PROVIDED ENTRIES:
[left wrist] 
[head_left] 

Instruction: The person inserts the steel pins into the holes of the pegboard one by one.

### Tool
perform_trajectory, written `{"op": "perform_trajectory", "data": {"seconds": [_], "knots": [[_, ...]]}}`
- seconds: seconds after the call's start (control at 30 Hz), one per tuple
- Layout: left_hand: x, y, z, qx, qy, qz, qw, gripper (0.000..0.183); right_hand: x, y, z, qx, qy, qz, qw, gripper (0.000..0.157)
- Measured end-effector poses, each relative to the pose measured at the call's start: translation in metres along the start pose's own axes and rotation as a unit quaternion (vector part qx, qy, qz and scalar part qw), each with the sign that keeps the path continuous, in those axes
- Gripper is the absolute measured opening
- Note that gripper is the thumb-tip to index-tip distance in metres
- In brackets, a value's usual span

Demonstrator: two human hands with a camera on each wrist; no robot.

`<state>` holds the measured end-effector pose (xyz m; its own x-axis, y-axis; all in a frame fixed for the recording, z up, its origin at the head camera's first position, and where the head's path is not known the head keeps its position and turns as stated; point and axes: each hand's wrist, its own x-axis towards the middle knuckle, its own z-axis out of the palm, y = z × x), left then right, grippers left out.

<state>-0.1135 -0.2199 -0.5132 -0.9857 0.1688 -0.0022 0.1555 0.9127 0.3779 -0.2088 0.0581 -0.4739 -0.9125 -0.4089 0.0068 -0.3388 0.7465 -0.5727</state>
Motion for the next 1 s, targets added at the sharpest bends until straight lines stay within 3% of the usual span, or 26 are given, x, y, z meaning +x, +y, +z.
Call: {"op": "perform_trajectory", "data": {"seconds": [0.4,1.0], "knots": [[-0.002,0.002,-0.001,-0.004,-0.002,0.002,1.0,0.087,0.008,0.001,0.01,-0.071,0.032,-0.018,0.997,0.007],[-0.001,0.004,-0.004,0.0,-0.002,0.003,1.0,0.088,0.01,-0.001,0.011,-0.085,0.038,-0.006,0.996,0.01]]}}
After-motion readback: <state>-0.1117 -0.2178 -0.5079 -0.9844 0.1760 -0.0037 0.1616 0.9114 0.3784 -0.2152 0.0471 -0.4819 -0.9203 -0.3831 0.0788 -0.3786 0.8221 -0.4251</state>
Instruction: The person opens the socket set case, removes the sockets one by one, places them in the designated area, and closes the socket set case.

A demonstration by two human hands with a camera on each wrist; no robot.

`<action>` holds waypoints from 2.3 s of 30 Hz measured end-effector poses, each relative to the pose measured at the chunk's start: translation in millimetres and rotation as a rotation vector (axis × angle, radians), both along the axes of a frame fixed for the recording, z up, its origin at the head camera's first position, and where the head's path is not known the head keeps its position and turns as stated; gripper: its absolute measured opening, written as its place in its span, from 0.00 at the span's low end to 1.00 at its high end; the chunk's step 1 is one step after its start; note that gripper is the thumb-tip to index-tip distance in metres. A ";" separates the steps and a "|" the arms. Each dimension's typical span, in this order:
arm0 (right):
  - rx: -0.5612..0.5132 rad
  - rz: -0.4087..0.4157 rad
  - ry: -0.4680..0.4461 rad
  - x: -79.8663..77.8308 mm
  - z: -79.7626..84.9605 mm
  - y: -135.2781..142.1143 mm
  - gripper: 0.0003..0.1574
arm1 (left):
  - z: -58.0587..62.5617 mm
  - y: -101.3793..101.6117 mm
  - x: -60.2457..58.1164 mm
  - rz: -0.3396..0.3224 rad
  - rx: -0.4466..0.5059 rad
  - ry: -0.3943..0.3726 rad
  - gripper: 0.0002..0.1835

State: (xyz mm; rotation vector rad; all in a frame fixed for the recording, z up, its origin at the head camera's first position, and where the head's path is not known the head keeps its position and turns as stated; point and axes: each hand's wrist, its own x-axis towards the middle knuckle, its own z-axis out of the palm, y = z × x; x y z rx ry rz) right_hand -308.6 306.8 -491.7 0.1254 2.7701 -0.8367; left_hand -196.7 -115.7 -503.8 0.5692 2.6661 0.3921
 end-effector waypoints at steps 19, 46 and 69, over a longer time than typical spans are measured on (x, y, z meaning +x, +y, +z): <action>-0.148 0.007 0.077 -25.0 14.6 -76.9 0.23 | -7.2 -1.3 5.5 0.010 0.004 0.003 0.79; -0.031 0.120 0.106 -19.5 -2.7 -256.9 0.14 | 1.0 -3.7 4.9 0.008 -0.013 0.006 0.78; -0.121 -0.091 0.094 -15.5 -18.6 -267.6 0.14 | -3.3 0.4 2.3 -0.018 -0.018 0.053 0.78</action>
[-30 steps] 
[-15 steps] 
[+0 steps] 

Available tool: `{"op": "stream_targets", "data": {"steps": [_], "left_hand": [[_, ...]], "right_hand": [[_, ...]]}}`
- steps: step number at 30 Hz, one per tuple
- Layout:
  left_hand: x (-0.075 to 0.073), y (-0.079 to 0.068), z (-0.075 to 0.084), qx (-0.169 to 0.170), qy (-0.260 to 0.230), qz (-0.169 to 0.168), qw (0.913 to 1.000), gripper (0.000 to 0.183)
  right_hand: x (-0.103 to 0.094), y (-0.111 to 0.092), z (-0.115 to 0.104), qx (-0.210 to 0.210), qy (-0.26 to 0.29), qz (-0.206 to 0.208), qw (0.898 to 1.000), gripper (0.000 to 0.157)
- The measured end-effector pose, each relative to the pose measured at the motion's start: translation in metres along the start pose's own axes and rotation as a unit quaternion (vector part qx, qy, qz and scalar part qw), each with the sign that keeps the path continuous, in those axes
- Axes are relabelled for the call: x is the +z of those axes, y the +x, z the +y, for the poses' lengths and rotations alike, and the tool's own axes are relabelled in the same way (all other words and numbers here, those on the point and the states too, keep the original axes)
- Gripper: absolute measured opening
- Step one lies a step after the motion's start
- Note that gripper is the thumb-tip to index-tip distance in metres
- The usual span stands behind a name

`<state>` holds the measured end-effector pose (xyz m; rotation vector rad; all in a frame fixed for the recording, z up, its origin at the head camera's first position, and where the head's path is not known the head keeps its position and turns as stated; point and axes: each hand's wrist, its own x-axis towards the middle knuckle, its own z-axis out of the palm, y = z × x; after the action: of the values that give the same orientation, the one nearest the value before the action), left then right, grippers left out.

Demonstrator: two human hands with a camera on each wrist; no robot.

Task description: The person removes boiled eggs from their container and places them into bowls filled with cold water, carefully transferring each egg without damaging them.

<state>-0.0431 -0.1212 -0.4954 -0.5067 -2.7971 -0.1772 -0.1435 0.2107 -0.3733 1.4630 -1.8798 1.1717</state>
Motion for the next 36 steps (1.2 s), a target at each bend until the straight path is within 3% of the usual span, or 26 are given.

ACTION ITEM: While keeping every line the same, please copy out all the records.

ANSWER TO THIS EXERCISE:
[left wrist] 
[head_left] 

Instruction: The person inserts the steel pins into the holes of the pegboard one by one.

### Tool
perform_trajectory, written `{"op": "perform_trajectory", "data": {"seconds": [_], "knots": [[_, ...]]}}`
- seconds: seconds after the call's start (control at 30 Hz), one per tuple
- Layout: left_hand: x, y, z, qx, qy, qz, qw, gripper (0.000..0.183); right_hand: x, y, z, qx, qy, qz, qw, gripper (0.000..0.157)
- Measured end-effector poses, each relative to the pose measured at the call's start: translation in metres along the start pose's own axes and rotation as a unit quaternion (vector part qx, qy, qz and scalar part qw), each with the sign that keeps the path continuous, in those axes
- Gripper is the absolute measured opening
- Note that gripper is the thumb-tip to index-tip distance in metres
- In brackets, a value's usual span

Demonstrator: two human hands with a camera on each wrist; no robot.

`<state>` holds the measured end-effector pose (xyz m; its own x-axis, y-axis; all in a frame fixed for the recording, z up, its origin at the head camera's first position, and where the head's path is not known the head keeps its position and turns as stated; point and axes: each hand's wrist, its own x-axis towards the middle knuckle, its own z-axis out of the palm, y = z × x), left then right, grippers left out.

<state>-0.1135 -0.2199 -0.5132 -0.9857 0.1688 -0.0022 0.1555 0.9127 0.3779 -0.2088 0.0581 -0.4739 -0.9125 -0.4089 0.0068 -0.3388 0.7465 -0.5727</state>
Motion for the next 1 s, targets added at the sharpest bends until straight lines stay within 3% of the usual span, or 26 are given, x, y, z meaning +x, +y, +z.
Call: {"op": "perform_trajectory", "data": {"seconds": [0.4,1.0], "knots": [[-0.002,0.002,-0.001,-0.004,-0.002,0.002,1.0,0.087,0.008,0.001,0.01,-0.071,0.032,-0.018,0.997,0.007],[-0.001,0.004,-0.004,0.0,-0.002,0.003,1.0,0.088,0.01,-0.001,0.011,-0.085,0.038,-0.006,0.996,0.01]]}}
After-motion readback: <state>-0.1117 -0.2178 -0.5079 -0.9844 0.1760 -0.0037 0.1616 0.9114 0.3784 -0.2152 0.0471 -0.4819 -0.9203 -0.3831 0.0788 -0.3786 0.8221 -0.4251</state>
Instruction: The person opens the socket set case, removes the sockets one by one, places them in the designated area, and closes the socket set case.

A demonstration by two human hands with a camera on each wrist; no robot.

`<action>` holds waypoints from 2.3 s of 30 Hz measured end-effector poses, each relative to the pose measured at the chunk's start: translation in millimetres and rotation as a rotation vector (axis × angle, radians), both along the axes of a frame fixed for the recording, z up, its origin at the head camera's first position, and where the head's path is not known the head keeps its position and turns as stated; gripper: its absolute measured opening, written as its place in its span, from 0.00 at the span's low end to 1.00 at its high end; the chunk's step 1 is one step after its start; note that gripper is the thumb-tip to index-tip distance in metres. A ";" separates the steps and a "|" the arms. Each dimension's typical span, in this order:
arm0 (right):
  - rx: -0.5612..0.5132 rad
  - rz: -0.4087..0.4157 rad
  - ry: -0.4680..0.4461 rad
  - x: -79.8663..77.8308 mm
  - z: -79.7626..84.9605 mm
  - y: -135.2781..142.1143 mm
  - gripper: 0.0003..0.1574
arm1 (left):
  - z: -58.0587..62.5617 mm
  - y: -101.3793..101.6117 mm
  - x: -60.2457..58.1164 mm
  - rz: -0.3396..0.3224 rad
  - rx: -0.4466..0.5059 rad
  - ry: -0.3943..0.3726 rad
  - gripper: 0.0002..0.1835

State: (xyz mm; rotation vector rad; all in a frame fixed for the recording, z up, its origin at the head camera's first position, and where the head's path is not known the head keeps its position and turns as stated; point and axes: each hand's wrist, its own x-axis towards the middle knuckle, its own z-axis out of the palm, y = z × x; x y z rx ry rz) right_hand -308.6 306.8 -491.7 0.1254 2.7701 -0.8367; left_hand -196.7 -115.7 -503.8 0.5692 2.6661 0.3921
 end-effector waypoints at steps 19, 46 and 69, over a longer time than typical spans are measured on (x, y, z meaning +x, +y, +z): <action>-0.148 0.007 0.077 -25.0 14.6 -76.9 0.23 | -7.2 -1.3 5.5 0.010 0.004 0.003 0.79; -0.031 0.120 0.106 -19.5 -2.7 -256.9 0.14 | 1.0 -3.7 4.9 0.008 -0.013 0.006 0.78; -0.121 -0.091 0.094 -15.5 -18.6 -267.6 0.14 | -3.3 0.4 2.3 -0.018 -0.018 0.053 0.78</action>
[-30 steps] 
[-15 steps] 
[+0 steps] 

Available tool: `{"op": "stream_targets", "data": {"steps": [_], "left_hand": [[_, ...]], "right_hand": [[_, ...]]}}`
- steps: step number at 30 Hz, one per tuple
- Layout:
  left_hand: x (-0.075 to 0.073), y (-0.079 to 0.068), z (-0.075 to 0.084), qx (-0.169 to 0.170), qy (-0.260 to 0.230), qz (-0.169 to 0.168), qw (0.913 to 1.000), gripper (0.000 to 0.183)
  right_hand: x (-0.103 to 0.094), y (-0.111 to 0.092), z (-0.115 to 0.104), qx (-0.210 to 0.210), qy (-0.26 to 0.29), qz (-0.206 to 0.208), qw (0.898 to 1.000), gripper (0.000 to 0.157)
- The measured end-effector pose, each relative to the pose measured at the motion's start: translation in metres along the start pose's own axes and rotation as a unit quaternion (vector part qx, qy, qz and scalar part qw), each with the sign that keeps the path continuous, in those axes
- Axes are relabelled for the call: x is the +z of those axes, y the +x, z the +y, for the poses' lengths and rotations alike, and the tool's own axes are relabelled in the same way (all other words and numbers here, those on the point and the states too, keep the original axes)
- Gripper: absolute measured opening
- Step one lies a step after the motion's start
- Note that gripper is the thumb-tip to index-tip distance in metres
- The usual span stands behind a name

`<state>` holds the measured end-effector pose (xyz m; rotation vector rad; all in a frame fixed for the recording, z up, its origin at the head camera's first position, and where the head's path is not known the head keeps its position and turns as stated; point and axes: each hand's wrist, its own x-axis towards the middle knuckle, its own z-axis out of the palm, y = z × x; after the action: of the values that give the same orientation, the one nearest the value before the action), left then right, grippers left out.

Demonstrator: two human hands with a camera on each wrist; no robot.

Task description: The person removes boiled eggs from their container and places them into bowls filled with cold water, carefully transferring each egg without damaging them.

<state>-0.0431 -0.1212 -0.4954 -0.5067 -2.7971 -0.1772 -0.1435 0.2107 -0.3733 1.4630 -1.8798 1.1717</state>
Motion for the next 36 steps (1.2 s), a target at each bend until the straight path is within 3% of the usual span, or 26 are given.

Nothing further remains for this exercise.